■ Task objective ■
From the records below, copy out exactly the lines from the one containing "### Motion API" to the one containing "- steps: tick", both included. Add nothing else.

-- Available data follows --

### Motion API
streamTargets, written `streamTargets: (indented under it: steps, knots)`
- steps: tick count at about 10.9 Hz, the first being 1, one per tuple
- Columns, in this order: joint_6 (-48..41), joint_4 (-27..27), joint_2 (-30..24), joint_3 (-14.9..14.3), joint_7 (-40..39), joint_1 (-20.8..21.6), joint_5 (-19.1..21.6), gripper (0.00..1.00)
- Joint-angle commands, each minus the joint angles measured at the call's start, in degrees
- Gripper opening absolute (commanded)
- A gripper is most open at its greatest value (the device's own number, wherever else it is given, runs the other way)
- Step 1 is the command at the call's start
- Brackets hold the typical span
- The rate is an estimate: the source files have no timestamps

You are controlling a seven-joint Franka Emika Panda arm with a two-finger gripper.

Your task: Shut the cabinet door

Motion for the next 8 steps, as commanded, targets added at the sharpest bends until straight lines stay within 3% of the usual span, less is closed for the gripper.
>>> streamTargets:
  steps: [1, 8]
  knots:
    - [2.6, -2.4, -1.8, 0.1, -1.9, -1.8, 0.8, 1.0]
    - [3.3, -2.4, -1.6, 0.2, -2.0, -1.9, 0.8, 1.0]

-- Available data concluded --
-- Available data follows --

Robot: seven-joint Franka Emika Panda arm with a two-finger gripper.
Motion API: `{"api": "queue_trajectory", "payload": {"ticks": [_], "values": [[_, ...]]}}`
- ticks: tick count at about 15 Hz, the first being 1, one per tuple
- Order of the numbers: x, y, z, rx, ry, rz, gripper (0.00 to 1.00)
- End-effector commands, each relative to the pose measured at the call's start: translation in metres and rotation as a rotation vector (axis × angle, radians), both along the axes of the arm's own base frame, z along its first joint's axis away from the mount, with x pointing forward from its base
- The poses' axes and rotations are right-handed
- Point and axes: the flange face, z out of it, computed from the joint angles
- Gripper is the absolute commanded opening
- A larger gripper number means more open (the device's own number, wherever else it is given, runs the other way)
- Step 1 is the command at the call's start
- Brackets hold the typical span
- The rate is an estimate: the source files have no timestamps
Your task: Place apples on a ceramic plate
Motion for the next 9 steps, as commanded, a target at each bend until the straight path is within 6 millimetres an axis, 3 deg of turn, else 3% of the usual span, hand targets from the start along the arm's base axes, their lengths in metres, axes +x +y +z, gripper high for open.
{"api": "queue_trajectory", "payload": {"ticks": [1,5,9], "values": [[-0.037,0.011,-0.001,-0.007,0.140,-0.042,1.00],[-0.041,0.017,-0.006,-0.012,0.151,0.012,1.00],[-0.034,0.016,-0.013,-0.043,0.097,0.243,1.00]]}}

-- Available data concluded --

■ Solved exercise ■
### Motion API
streamTargets, written `streamTargets: (indented under it: steps, knots)`
- steps: tick count at about 10.9 Hz, the first being 1, one per tuple

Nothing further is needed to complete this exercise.